**Work instructions**. Every line that contains the word "document" should be copied from the records below.

------ Supplied data

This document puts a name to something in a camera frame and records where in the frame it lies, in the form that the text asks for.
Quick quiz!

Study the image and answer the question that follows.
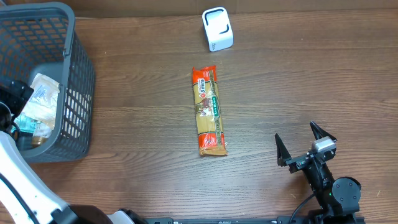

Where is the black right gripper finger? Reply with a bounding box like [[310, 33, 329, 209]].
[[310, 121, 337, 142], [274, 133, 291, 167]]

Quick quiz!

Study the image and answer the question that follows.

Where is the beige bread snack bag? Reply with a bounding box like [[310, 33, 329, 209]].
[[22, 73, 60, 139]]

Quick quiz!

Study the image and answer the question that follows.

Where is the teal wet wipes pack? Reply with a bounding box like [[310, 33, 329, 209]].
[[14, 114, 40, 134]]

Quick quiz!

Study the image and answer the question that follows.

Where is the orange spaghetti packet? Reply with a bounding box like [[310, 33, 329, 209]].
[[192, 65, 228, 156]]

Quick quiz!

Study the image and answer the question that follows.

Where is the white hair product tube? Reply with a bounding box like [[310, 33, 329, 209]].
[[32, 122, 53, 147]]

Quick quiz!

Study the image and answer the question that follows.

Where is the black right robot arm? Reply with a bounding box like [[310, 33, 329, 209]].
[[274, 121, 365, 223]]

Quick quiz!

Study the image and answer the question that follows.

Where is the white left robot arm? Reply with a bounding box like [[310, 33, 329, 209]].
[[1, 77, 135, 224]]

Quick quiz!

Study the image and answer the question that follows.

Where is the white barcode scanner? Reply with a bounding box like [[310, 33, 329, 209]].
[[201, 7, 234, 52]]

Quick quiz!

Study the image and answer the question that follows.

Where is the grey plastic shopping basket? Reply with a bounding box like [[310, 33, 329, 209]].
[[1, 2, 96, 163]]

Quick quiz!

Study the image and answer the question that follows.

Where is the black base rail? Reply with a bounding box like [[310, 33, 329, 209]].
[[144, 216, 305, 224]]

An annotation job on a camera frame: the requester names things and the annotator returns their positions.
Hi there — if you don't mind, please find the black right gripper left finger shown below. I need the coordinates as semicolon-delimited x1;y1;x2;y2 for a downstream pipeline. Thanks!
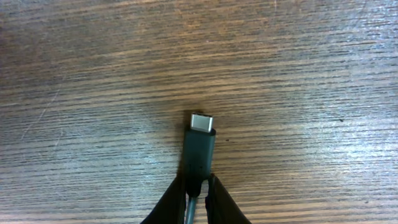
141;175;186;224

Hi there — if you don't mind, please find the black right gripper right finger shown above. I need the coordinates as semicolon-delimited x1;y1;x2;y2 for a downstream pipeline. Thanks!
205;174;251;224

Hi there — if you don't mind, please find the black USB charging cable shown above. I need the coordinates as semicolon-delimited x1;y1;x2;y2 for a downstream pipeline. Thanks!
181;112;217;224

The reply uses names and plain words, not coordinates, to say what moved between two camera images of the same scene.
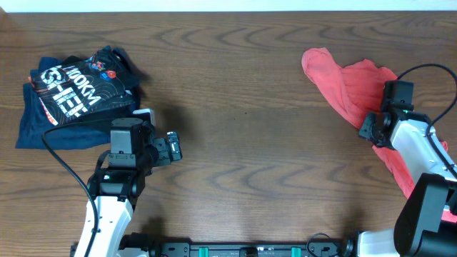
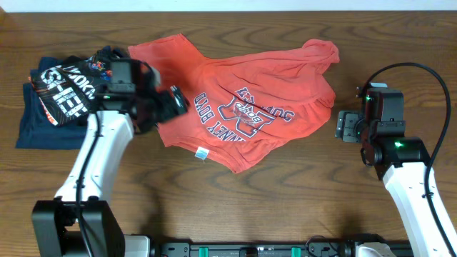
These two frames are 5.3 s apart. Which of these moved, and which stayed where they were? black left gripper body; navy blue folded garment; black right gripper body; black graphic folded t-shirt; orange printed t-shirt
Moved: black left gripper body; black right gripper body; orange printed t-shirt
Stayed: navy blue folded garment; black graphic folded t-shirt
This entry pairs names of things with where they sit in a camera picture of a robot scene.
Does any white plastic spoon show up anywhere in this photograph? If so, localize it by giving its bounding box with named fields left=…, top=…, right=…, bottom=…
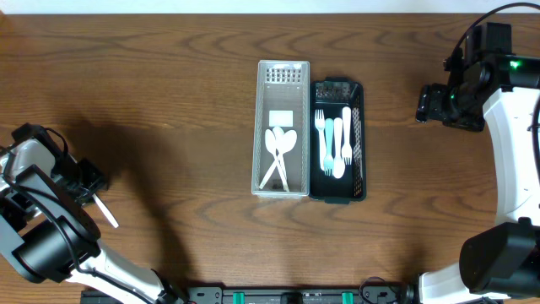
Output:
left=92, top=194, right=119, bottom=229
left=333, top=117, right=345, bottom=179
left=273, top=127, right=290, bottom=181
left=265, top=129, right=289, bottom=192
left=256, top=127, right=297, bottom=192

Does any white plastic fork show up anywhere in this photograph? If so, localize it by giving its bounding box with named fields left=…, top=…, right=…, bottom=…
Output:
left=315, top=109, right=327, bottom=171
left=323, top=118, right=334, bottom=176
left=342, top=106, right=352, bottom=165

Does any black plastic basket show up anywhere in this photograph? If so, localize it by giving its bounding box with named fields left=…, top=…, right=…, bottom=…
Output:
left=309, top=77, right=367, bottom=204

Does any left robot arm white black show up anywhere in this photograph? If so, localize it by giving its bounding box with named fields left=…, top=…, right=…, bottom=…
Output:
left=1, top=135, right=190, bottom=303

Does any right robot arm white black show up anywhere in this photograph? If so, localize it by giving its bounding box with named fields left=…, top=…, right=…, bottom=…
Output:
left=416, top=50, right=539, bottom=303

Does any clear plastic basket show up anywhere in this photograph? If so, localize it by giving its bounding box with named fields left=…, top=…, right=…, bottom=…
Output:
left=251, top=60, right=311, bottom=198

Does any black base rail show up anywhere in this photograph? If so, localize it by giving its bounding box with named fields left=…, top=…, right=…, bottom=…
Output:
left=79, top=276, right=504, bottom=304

------------
------ Supplied data

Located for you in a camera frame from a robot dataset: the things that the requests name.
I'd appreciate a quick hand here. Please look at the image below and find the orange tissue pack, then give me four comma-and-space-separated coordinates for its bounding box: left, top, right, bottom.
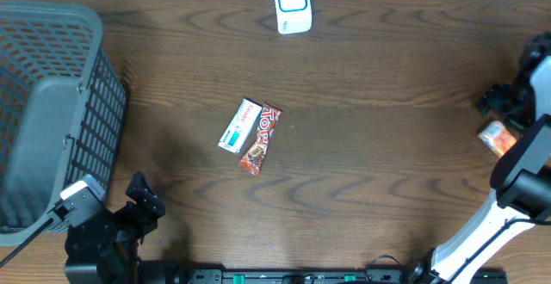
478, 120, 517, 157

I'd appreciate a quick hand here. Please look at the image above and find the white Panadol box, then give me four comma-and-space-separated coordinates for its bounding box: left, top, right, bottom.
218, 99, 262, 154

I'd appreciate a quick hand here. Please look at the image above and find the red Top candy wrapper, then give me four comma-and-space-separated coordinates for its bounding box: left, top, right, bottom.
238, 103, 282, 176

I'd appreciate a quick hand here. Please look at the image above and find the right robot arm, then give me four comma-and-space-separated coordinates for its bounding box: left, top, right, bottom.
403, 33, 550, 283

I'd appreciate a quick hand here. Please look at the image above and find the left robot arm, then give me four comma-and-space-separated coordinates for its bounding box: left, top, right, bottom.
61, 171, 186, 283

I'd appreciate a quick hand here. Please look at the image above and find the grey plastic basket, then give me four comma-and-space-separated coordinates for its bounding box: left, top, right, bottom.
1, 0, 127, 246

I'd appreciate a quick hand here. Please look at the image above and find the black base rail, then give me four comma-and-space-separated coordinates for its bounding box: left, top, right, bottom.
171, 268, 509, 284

------------
------ Supplied data

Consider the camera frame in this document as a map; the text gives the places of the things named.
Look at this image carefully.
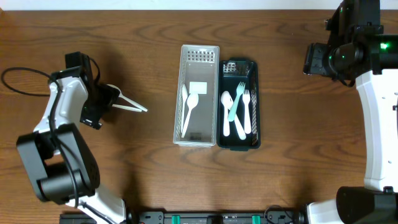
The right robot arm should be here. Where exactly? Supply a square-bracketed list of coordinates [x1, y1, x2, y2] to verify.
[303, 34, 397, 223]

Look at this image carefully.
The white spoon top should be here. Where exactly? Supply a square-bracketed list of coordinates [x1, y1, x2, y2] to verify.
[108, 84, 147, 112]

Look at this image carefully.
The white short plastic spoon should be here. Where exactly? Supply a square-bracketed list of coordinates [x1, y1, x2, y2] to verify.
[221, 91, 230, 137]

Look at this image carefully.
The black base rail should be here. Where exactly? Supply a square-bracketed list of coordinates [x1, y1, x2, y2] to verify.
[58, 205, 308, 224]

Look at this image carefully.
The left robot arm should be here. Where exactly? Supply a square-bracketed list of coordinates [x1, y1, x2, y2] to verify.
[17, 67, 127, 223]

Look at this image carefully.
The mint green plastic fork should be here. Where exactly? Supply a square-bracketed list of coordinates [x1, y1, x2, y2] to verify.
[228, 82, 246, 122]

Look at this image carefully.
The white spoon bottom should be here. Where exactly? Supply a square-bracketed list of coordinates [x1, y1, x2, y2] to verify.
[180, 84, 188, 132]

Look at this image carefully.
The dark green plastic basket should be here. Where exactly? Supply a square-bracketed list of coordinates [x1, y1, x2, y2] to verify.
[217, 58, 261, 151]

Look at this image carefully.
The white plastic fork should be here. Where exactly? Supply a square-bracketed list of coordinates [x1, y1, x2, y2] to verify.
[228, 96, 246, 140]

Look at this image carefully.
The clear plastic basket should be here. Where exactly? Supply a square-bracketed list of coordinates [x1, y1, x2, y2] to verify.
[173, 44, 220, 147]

------------

**Output**.
This document puts a name to something in a camera frame and records where in the frame it lies, in the form that the text asks for.
Consider the camera frame in this document as a map; the text gives the places of the things named.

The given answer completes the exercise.